The bomb attack on the federal building in Oklahoma City 12 years ago today ushered America into the modern age of terrorism. But for me it was a professional nadir and resulted in a cautionary tale worth telling and retelling.
I was covering the O.J. Simpson criminal trial full time when a rental truck loaded with more than two tons of ammonium nitrate and fuel oil was detonated by anti-government militia sympathizer Timothy McVeigh at the foot of the Alfred P. Murrah Federal Building. Some 168 people were killed, including little Baylee Almon (see photo) and 14 other children in a day care center in the building.
I was pulled off of The Trial of the Century and tasked with writing my newspaper’s main story on the bombing while our reporter and photographer were still in the air en route to the scene of the tragedy.
The Internet was in its infancy and blogging was a few years off, and so I hastily assembled my story based on wire service reports and other information I was able to glean as I raced against an early deadline for our paper and the national wires. I came upon a reference to Oklahoma City having a largish Muslim community and the fact that was a source of some friction.

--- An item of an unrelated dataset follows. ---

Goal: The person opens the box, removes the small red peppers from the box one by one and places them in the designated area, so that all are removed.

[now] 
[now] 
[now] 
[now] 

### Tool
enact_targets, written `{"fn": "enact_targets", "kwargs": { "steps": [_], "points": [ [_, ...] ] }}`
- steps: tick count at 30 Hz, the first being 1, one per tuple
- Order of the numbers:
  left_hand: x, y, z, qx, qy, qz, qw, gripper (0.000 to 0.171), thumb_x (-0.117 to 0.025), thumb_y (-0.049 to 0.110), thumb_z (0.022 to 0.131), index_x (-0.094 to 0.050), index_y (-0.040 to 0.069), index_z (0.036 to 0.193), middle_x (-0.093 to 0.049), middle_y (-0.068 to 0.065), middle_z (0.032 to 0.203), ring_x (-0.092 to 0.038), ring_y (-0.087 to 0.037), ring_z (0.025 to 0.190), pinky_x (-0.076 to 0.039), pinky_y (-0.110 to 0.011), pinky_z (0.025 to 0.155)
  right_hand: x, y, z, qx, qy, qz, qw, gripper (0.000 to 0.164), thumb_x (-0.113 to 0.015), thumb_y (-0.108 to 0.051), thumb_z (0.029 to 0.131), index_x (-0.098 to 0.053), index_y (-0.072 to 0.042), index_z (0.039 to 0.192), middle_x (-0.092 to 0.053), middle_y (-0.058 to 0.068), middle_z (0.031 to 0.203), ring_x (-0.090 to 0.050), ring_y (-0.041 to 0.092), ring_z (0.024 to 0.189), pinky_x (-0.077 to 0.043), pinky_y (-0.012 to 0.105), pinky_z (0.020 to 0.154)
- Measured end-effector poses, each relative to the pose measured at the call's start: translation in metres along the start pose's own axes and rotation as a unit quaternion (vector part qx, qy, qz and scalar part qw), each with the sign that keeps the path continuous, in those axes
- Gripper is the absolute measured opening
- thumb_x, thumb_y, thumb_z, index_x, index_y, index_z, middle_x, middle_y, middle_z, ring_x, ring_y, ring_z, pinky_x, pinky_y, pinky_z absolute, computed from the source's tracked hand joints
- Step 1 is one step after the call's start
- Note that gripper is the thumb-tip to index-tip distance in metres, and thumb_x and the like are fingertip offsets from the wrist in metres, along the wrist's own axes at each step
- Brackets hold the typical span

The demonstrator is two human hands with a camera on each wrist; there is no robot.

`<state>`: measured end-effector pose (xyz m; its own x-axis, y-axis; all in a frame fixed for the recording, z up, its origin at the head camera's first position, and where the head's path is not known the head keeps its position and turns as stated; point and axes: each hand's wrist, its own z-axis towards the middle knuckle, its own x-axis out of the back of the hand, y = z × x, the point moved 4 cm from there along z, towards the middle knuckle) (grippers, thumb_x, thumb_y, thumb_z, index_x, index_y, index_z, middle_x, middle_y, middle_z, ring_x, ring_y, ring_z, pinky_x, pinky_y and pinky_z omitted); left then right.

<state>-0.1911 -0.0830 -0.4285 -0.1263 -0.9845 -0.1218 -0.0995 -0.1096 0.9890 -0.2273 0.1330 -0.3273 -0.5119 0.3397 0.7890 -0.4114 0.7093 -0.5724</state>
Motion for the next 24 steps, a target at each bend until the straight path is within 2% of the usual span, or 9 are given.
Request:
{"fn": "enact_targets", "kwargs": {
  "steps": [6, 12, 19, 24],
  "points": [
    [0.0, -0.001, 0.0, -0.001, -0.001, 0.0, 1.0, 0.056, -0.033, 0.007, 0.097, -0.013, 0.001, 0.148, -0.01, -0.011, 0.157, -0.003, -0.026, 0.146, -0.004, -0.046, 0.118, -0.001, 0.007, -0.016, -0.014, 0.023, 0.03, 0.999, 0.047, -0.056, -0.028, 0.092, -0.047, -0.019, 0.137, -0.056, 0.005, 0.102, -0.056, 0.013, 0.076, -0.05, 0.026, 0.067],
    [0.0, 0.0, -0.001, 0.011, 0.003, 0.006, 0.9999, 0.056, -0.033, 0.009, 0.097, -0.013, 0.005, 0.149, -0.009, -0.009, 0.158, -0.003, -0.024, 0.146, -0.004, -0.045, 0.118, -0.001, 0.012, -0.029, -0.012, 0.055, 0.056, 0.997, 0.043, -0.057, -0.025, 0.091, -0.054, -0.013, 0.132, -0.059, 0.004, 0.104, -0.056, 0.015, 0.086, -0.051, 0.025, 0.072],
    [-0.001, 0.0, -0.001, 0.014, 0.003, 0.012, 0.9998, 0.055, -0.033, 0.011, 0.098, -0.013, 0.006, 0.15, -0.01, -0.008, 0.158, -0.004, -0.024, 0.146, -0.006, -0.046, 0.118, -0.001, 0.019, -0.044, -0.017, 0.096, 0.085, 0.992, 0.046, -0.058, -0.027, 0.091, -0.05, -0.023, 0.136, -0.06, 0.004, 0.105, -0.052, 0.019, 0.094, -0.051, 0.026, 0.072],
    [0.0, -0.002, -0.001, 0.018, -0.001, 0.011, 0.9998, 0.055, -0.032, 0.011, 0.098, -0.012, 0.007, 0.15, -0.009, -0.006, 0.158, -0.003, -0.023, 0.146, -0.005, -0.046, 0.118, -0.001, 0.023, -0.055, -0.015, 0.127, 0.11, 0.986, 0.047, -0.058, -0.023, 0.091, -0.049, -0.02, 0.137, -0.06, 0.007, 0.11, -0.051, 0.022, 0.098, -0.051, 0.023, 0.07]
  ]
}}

Desperately needing the WHO piece of the WHO, WHAT, WHERE, WHY and HOW that every news story should include, I mentioned that Muslim population in the fifth paragraph, not so high in the story as to give it too much importance, but not so low that it would get lost. My implication was unmistakable: The bombing might have been a terrorist act stemming from members of that community.
How utterly wrong I was, so wrong that I sometimes use this egregious lapse in judgment as a talking point -- one that is even more relevant today in this age of rampant racial stereotyping -- when I speak to university journalism classes.
I set up the students by distributing photocopies of my story and then ask them to point out a major error in it.
I have yet to find one student who is able to do so.
Photograph: Firefighter Chris Fields carries Baylee Almon, who
died shortly after the bombing. Charles H. Porter IV won the
1996 Pulitzer Prize for Spot News Photography for the image.
1 comment:
Wow. I think that's very brave of you to recognize and admit your 'error.' From the Muslim community in America, which has been targeted too many times, thanks for being a journalist with integrity.